I was watching tv series where police said “he could have been wearing gloves’ I think he speculated the past event..but I really can't understand the reason behind using ing and been...because we usually speculate past thing something like that “they could have gone there” I want to know the meaning and you can give me more example like this

  • Do you mean as opposed to ...could have worn gloves? Often it's just a stylistic choice. – FumbleFingers Mar 15 '20 at 18:10
  • It doesn't need a transitive verb. "I could have been working" is a very common construction. I am working, I was working, I have been working. – Weather Vane Mar 15 '20 at 18:12
  • Quote marks in English are “ and ” . Don't use ((( ))) to delimit quotes. The ((( ))) has been used by various anti-semitic groups, that you probably don't want to be associated with. Please remember to spell correctly: The correct spelling of I is never i. – James K Mar 15 '20 at 19:57

Have + past participle => perfect (eg I have seen)

Be + present participle => continuous (eg I am wearing)

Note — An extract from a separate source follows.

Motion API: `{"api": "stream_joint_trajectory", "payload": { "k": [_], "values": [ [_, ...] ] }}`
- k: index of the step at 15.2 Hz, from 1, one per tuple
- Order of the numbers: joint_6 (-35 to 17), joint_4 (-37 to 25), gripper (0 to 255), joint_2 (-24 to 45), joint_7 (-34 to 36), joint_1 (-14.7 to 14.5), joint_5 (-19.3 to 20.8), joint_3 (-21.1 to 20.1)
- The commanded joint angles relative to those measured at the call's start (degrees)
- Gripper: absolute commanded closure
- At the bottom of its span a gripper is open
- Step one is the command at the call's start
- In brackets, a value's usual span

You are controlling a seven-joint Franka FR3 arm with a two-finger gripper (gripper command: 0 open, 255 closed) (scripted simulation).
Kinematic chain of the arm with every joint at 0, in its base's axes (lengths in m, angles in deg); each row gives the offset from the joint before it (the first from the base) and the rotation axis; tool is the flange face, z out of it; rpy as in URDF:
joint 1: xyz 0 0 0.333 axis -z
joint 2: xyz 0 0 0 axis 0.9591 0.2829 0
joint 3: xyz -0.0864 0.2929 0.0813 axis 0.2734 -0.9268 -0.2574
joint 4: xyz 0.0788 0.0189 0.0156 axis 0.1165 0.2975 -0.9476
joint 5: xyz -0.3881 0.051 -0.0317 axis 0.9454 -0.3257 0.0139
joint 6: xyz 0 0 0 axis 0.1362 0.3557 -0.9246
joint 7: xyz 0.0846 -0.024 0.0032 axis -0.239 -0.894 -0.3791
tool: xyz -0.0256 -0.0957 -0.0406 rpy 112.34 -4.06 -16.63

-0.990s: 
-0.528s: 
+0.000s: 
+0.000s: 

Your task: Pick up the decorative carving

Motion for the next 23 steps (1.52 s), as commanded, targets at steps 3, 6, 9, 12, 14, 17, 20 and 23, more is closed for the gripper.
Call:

Put them together and you get

Have + past participle of be + present participle => perfect continuous (eg I have been wearing)

I have worn gloves usually means "On at least one occasion, not necessarily recently, I wore gloves" - the "present relevance" indicated by the perfect here means "These occasions occurred over a period extending up to the present (even if there didn't happen to be a recent occasion)".

I have been wearing gloves focuses on the wearing as a continuing event: it usually indicates a recent occasion.